◆ THE PROBLEM ◆
Scan the lines below for "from"; report the number of lines that contain it, and only that.

◆ DATA BLOCK ◆
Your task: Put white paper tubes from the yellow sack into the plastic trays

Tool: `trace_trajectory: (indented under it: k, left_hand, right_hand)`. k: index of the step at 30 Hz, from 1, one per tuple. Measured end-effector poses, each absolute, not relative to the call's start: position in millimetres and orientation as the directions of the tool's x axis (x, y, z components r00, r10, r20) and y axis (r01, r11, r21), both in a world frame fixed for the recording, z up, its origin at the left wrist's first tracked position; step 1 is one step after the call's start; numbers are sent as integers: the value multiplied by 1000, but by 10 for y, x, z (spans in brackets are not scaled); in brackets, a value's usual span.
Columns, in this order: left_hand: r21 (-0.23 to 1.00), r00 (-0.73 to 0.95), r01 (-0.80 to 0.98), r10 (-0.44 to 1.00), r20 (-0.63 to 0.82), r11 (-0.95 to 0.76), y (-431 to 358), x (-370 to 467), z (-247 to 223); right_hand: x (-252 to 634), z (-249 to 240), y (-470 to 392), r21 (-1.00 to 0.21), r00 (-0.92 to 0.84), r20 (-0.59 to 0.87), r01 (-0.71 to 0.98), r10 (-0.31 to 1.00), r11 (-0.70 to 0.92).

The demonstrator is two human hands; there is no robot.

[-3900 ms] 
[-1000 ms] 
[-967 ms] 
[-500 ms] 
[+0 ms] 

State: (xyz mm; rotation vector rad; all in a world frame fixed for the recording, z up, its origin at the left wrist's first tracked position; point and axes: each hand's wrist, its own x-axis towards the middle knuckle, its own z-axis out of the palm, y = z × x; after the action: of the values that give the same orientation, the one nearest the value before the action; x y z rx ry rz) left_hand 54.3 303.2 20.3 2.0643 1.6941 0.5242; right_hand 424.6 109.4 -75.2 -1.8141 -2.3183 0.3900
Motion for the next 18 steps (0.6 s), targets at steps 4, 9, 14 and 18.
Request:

◆ COMPLETED EXERCISE ◆
2